Постоев шутливо сказал:

— Что вы, я-то как раз люблю бомбёжки.

В коридоре встретилось им много военных, несколько красивых женщин. Все оглядывали седого богатыря Постоева.

Из полуприкрытых дверей слышались громкие голоса, иногда звуки баяна. Седые официанты носили подносы с незатейливой едой сорок второго года: каша и картофель; скромность еды подчёркивалась блеском массивных никелированных судков.

— Ох,— сказал, отдуваясь, Постоев,— а ведь, знаете, в воздухе гостиницы всегда содержится какой-то микроб студенческого легкомыслия, чёрт знает что в голову лезет.

Ночью, несмотря на усталость, они долго не могли уснуть, но разговаривать не хотелось — оба читали. Постоев вставал, ходил по комнате, принимал лекарства.

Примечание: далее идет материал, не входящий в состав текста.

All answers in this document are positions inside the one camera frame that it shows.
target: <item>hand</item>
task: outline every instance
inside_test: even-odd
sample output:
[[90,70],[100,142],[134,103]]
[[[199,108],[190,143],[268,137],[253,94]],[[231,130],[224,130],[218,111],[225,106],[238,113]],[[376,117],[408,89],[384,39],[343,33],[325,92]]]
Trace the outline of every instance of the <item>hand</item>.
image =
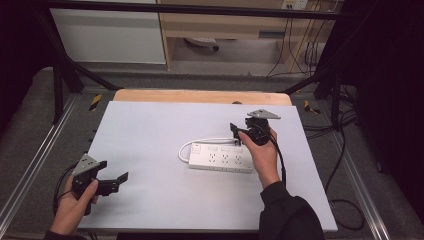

— Вы не спите? — спросил он тихо.— Что-то мне на сердце тяжело, ведь я в Москве родился, на Воронцовом поле, в Москве вся моя жизнь, всё близкое и дорогое. И отец и мать на Ваганьковском похоронены, и я бы хотел с ними рядом… я ведь старик… а гитлеровцы всё прут, проклятые.

Утром Штрум раздумал ехать вместе с Постоевым в комитет, решил пешком пройти к себе домой и оттуда в институт.

— К двум часам я буду в комитете, позвоните мне, а сейчас поеду в наркоматы,— сказал Постоев.

Он был оживлён, с весёлыми глазами, радовался предстоящим деловым встречам; казалось, не он ночью говорил о войне и смерти, о старости.